L’importanza degli incubatori e degli acceleratori è molto spesso sottovalutata. Soprattutto in un’economia come quella italiana che è in una fase di crescita e di cambiamento, con il settore dei servizi che ha un’importanza sempre maggiore e con le startup che cercano di aumentare i profitti. Molto spesso le piccole aziende nemmeno sono a conoscenza di avere nelle loro vicinanze un acceleratore che le aiuterebbe ad avere nuovi contatti. Per capire come è la situazione degli acceleratori e degli incubatori in Italia, il team di ricerca Social Innovation Monitor (SIM) del Politecnico di Torino, in collaborazione con Italia Startup e con il supporto di Cariplo Factory, Compagnia di San Paolo, Impact Hub Milano, Make a Cube, SocialFare, e Social Innovation Teams (SIT), ha redatto il primo report sull’impatto sociale degli incubatori. La ricerca ha permesso di capire quanti sono realmente gli acceleratori nel Bel Paese, il loro apporto all’economia nazionale e in quali settore offrono maggiormente il loro aiuto.
Quanti sono e dove sono gli incubatori in Italia
La ricerca è stata effettuata sui 162 acceleratori individuati sul territorio italiano. Agli incubatori sono state inviate delle domande inerenti le loro attività e il loro fatturato. Il primo dato che emerge riguarda dove sono posizionati: oltre il 60% degli incubatori è nel Nord Italia, con la Lombardia a guidare la classifica delle Regioni (25,3%) seguita da Toscana (9,9%) e da Emilia Romagna (9,3%). L’area Meridionale e quella insulare sono le meno popolate con il solo 17,9% degli incubatori, dato che mette in evidenza anche il difficile rapporto tra il Sud Italia e le startup innovative. Per quanto riguarda la natura degli incubatori, il 60% è stato creato con fondi privati, mentre solo il 15,4% è di natura pubblica. Il 20%, invece, ha una natura sia pubblica sia privata.

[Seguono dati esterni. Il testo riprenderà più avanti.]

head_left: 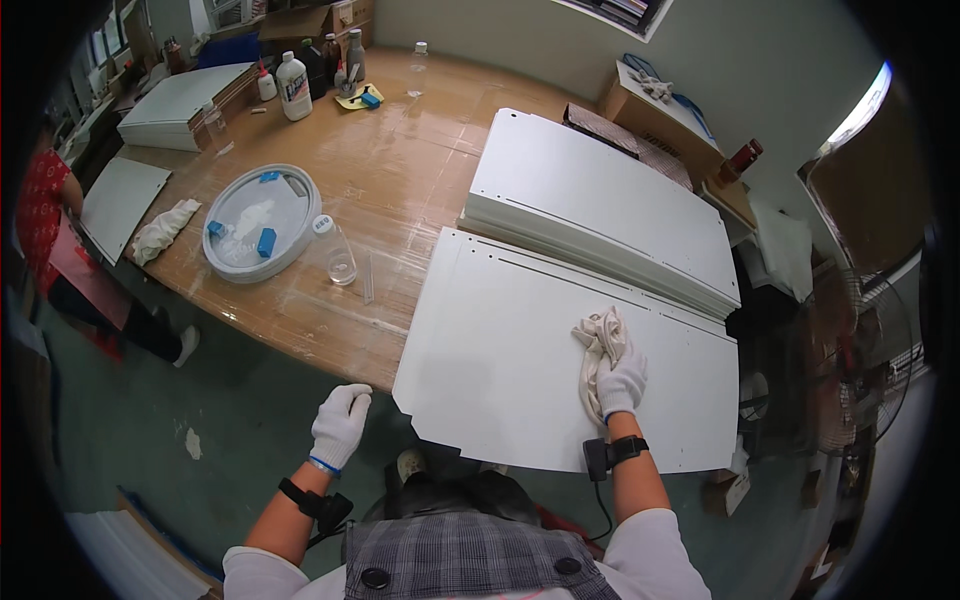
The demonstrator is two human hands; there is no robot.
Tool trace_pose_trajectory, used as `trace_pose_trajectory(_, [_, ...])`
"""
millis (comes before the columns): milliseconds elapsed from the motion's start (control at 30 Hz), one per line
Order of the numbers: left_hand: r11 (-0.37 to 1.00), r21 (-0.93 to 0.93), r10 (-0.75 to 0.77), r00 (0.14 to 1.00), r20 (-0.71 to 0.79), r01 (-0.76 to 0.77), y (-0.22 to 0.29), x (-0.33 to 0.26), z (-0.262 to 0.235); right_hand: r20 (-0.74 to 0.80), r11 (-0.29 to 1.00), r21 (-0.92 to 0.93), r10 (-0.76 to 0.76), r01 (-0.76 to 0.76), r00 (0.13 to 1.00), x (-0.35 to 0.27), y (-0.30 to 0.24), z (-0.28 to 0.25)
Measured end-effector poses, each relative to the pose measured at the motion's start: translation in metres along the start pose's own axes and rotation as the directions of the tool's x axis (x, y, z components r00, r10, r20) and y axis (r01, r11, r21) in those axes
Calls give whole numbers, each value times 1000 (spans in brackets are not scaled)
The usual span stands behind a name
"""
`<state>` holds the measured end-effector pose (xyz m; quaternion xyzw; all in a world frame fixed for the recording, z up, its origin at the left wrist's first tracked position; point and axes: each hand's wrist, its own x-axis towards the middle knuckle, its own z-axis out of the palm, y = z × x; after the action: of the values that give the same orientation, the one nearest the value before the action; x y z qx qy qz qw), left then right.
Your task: Cleaning and inspecting white furniture panels using a cloth and scraper tool in a manufacturing setting.
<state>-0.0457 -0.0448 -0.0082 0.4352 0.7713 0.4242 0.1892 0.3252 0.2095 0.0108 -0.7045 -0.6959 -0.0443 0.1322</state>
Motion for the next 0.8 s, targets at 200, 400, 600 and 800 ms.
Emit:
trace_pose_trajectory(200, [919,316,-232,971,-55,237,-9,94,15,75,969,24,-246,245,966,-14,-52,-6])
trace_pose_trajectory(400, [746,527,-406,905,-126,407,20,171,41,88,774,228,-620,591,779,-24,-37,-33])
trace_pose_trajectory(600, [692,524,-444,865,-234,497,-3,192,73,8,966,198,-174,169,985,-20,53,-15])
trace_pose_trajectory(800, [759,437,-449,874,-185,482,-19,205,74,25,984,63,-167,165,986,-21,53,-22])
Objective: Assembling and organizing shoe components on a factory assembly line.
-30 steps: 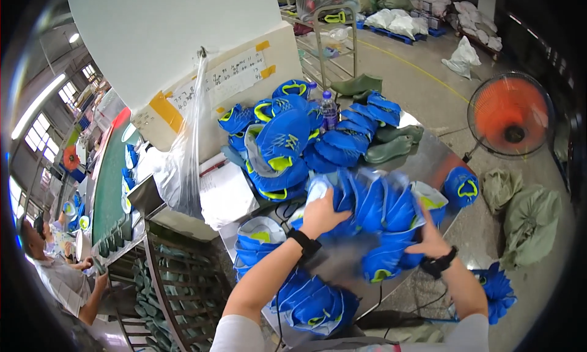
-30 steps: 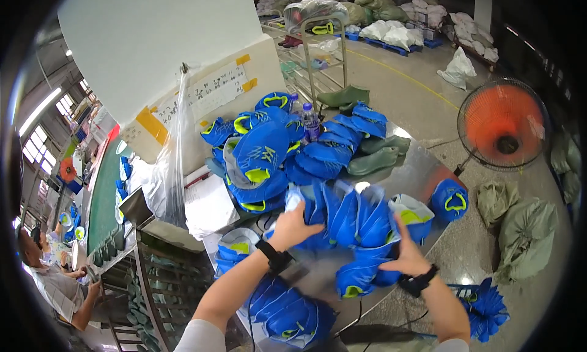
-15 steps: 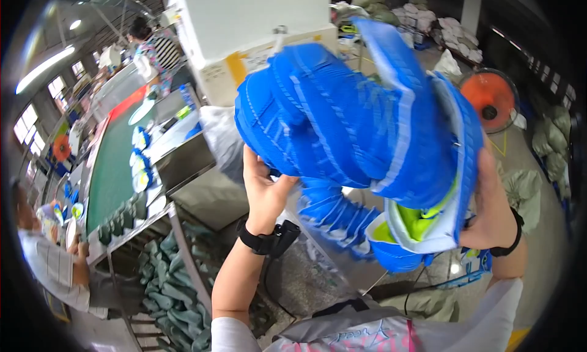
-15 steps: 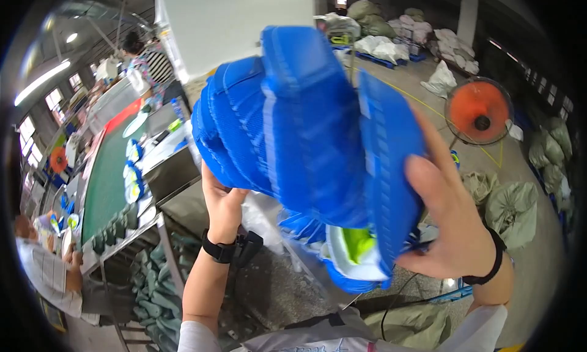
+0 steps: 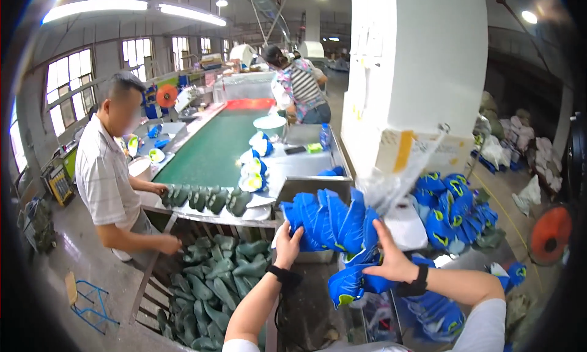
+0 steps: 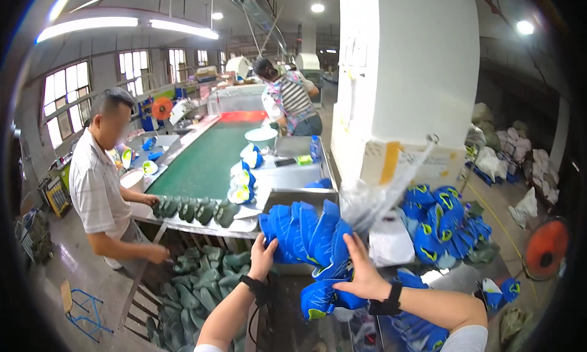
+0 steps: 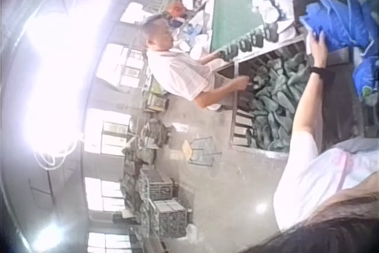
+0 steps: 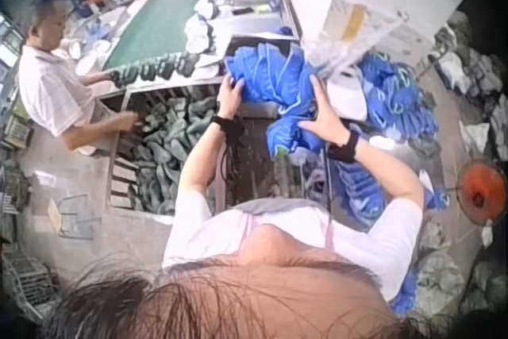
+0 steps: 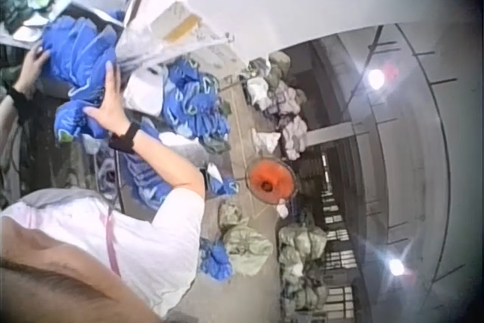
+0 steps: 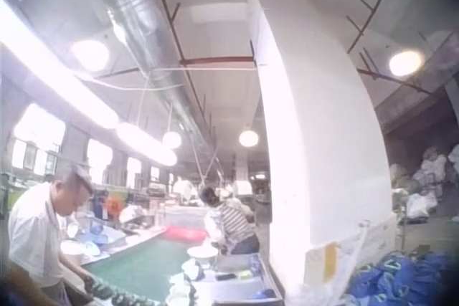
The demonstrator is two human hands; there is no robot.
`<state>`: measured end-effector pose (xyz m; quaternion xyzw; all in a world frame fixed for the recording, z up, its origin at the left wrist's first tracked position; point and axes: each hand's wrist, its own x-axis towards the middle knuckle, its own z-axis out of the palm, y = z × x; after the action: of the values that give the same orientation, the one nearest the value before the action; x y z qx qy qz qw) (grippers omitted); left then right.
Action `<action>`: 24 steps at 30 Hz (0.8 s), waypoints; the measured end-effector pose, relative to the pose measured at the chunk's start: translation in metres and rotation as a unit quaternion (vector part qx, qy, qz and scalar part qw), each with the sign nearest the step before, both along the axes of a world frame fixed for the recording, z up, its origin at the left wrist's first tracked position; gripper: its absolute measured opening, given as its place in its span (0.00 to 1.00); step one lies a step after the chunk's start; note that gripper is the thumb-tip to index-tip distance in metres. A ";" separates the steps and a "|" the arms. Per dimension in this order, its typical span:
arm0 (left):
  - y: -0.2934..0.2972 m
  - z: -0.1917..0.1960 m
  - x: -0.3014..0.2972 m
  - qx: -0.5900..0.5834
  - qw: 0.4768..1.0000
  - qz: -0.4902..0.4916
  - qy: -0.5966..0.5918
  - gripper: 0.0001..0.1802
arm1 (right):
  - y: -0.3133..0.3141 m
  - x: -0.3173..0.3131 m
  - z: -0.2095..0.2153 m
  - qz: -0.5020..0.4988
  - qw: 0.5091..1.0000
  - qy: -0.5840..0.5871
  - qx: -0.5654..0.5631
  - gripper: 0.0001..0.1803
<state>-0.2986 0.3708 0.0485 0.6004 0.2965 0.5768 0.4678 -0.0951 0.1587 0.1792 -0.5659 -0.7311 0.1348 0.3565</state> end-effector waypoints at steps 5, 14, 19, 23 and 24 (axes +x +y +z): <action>0.112 0.029 0.009 0.007 0.989 0.013 -0.145 0.13 | 0.136 0.020 0.012 0.061 0.991 -0.059 0.101 0.59; 0.298 0.094 0.080 0.043 0.975 0.080 -0.201 0.17 | 0.397 0.111 0.003 0.003 0.968 -0.094 0.235 0.55; 0.403 0.059 0.102 0.050 0.987 0.106 -0.111 0.19 | 0.485 0.133 -0.035 -0.063 0.979 -0.064 0.184 0.56; 0.499 0.000 0.119 0.019 0.988 0.114 -0.104 0.18 | 0.534 0.135 -0.067 -0.076 0.979 -0.067 0.175 0.54; 0.520 -0.017 0.126 0.011 0.988 0.122 -0.091 0.18 | 0.544 0.135 -0.073 -0.087 0.987 -0.073 0.116 0.54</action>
<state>-0.1729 0.8906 0.0310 0.5097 0.3171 0.6852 0.4126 0.0403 0.7024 0.1065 -0.5907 -0.7135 -0.0243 0.3760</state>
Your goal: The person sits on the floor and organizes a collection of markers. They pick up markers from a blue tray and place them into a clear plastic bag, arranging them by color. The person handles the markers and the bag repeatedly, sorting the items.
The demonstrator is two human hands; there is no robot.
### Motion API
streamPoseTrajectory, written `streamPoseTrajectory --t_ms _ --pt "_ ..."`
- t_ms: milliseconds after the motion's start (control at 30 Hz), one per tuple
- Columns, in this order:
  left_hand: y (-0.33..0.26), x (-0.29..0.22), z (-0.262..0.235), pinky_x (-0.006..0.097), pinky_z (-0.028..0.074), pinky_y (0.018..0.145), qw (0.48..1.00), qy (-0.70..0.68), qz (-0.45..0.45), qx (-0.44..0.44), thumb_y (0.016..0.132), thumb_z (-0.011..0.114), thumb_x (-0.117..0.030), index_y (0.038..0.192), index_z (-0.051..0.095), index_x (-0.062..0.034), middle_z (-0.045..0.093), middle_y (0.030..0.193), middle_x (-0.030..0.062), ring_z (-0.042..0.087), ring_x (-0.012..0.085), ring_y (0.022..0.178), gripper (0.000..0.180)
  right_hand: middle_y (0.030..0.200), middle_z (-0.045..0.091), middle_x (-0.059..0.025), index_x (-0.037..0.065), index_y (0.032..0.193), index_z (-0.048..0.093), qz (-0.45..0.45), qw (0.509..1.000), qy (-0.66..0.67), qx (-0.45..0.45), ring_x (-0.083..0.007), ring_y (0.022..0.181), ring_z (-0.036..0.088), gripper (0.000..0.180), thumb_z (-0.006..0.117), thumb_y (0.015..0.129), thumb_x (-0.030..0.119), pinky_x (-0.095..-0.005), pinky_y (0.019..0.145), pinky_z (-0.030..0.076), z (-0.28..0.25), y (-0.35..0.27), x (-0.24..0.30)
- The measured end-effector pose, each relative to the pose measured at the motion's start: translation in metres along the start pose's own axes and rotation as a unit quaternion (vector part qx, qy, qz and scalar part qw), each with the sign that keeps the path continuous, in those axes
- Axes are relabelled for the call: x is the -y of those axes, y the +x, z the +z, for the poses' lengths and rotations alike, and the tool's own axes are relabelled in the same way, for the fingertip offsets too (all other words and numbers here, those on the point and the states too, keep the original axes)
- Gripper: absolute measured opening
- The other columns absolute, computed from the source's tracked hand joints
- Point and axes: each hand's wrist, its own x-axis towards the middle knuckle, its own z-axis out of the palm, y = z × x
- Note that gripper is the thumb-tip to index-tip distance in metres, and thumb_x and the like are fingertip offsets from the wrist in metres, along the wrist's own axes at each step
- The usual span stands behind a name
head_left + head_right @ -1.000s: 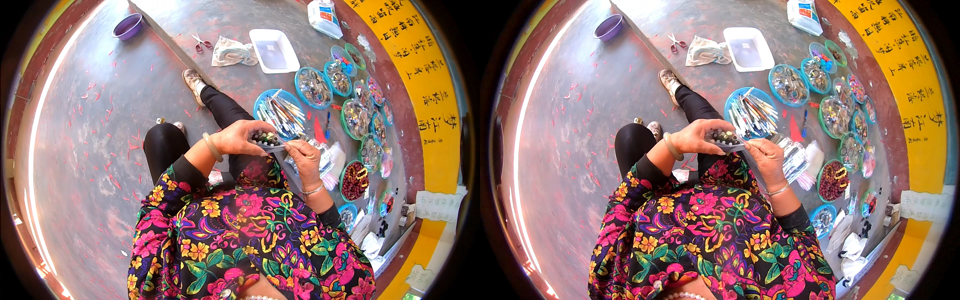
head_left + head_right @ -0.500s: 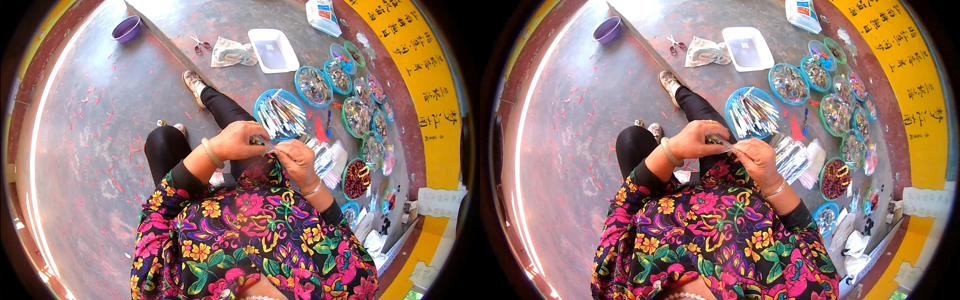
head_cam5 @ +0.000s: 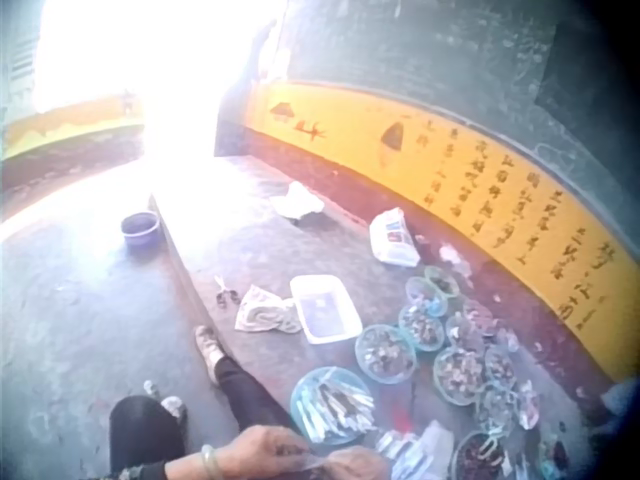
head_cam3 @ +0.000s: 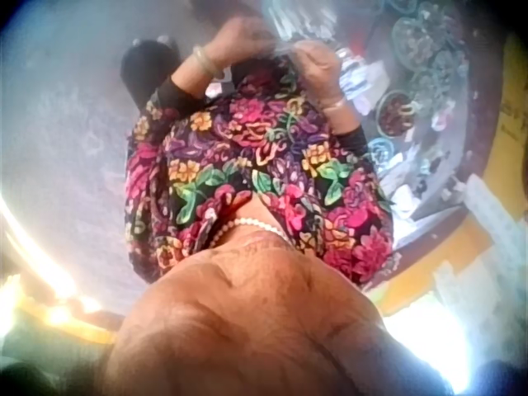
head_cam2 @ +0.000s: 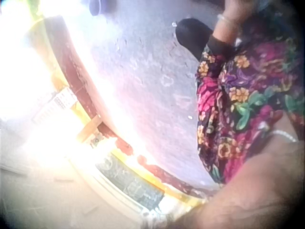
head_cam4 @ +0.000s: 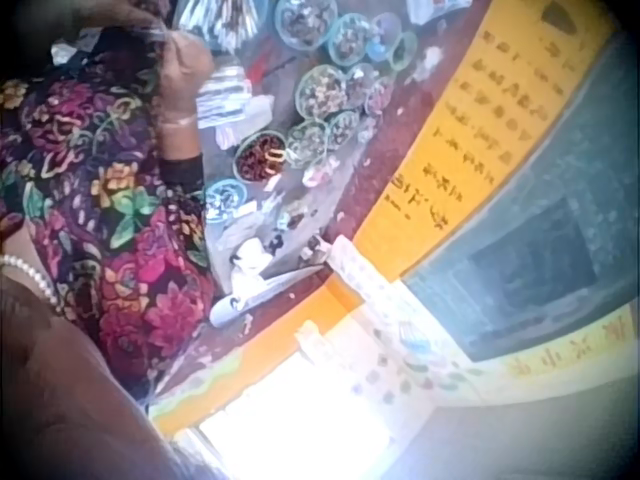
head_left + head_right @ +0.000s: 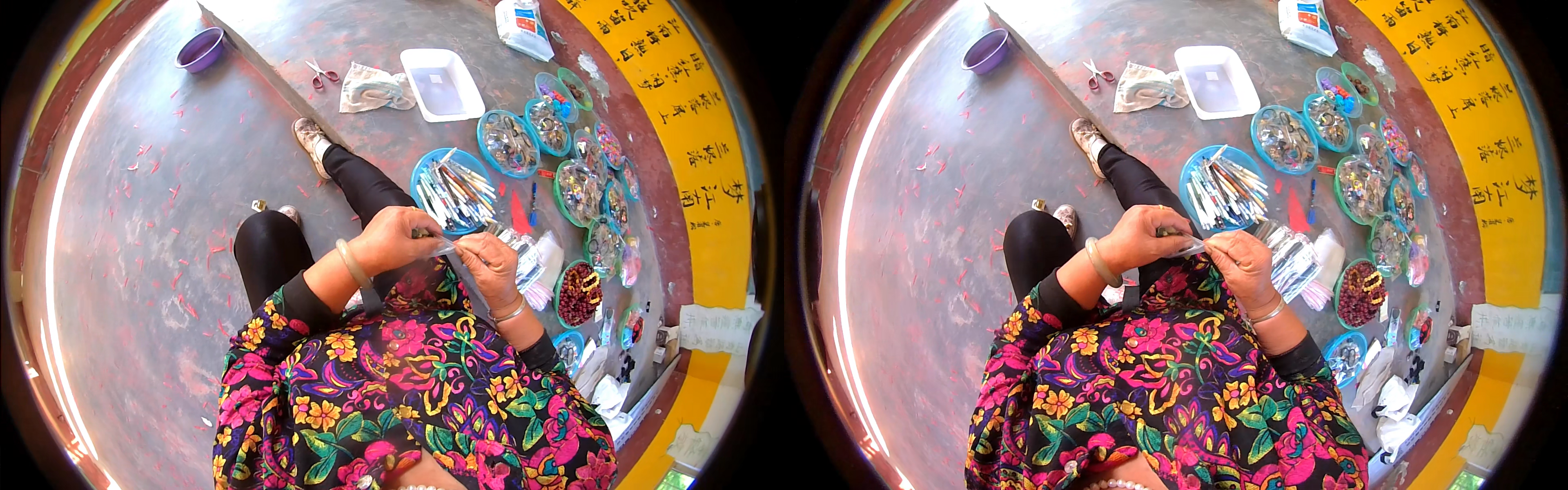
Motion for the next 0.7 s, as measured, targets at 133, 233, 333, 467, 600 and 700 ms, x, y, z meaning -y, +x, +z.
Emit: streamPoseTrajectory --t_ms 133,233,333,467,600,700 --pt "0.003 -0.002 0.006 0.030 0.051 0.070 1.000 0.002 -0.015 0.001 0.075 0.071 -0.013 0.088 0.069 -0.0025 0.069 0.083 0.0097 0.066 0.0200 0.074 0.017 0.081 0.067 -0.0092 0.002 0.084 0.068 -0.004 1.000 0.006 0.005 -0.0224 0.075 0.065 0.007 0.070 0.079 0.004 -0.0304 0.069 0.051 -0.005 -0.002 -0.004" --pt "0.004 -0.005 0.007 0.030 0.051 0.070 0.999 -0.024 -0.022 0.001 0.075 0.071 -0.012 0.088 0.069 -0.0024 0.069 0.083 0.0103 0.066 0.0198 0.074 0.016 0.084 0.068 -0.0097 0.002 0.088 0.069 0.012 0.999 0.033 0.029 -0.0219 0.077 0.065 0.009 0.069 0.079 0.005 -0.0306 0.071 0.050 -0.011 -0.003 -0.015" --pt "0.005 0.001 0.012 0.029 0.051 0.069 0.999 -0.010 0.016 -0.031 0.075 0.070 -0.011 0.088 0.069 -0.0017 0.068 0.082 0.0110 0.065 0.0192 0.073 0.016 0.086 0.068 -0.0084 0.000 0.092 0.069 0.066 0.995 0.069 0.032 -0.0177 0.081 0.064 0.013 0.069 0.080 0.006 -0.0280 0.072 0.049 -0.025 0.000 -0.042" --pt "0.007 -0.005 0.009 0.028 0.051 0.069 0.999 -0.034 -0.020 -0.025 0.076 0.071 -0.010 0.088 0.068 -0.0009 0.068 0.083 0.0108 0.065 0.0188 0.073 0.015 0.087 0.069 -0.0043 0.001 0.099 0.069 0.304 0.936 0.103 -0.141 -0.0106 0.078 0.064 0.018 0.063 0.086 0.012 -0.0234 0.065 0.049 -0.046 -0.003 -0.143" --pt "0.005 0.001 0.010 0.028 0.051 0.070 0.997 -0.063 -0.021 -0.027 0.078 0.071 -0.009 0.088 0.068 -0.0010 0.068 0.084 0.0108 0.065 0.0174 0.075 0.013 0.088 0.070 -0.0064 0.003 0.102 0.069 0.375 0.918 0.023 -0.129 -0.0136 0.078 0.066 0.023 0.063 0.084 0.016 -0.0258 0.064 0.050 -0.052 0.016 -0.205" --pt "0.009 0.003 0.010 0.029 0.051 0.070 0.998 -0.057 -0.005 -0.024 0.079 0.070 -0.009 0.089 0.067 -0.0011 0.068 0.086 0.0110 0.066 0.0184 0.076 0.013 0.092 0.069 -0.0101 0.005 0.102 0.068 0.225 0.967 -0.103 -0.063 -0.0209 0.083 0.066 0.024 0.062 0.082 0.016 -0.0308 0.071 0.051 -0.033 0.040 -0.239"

Quanto fatturano gli acceleratori
Nel 2017 gli incubatori hanno fatto registrare un fatturato medio di 1,13 milioni di euro, per un totale che si aggira intorno ai 183 milioni di euro. Un giro di affari così basso si spiega con la dimensione piuttosto piccola degli acceleratori italiani: più del 50% ha un fatturato inferiore ai 250mila euro.
Analizzando, invece, i settori delle startup presenti all’interno degli acceleratori, si nota che oltre il 40% opera nel mondo della comunicazione e dell’informazione, mentre il secondo settore più rappresentato è legato ad attività professionali, scientifiche e tecniche (25,8%).
Differenze tra incubatori e acceleratori di startup
I servizi di incubazione e accelerazione delle startup si concentrano su fase differenti del percorso di avvio. Sono i seguenti:
incubatori d’impresa – Strutture che seguono la fase embrionale dell’impresa. In questo periodo idee e progetti prendono forma. Generalmente i percorsi hanno una durata che va da pochi mesi fino a diversi anni. Gli incubatori garantiscono alle imprese nascenti svariati servizi, tra i quali una consulenza specialistica, una definizione del modello di business, chance di networking, programmi di formazione e mentoring, così come supporto per l’accesso al credito e agli investitori, strumenti di lavoro e spazi fisici;
acceleratori d’impresa – Strutture che mirano ad aiutare aziende già formate a svilupparsi ulteriormente. Ciò attraverso un’agevolazione e velocizzazione della crescita della startup. Il loro obiettivo cardine consiste nell’abilitare la nuova impresa a espandersi sul mercato di riferimento. Ciò attraverso l’uso di servizi forniti da professionisti, affiancati da investimenti finanziari da parte di terzi, con cessione di una porzione delle quote societarie.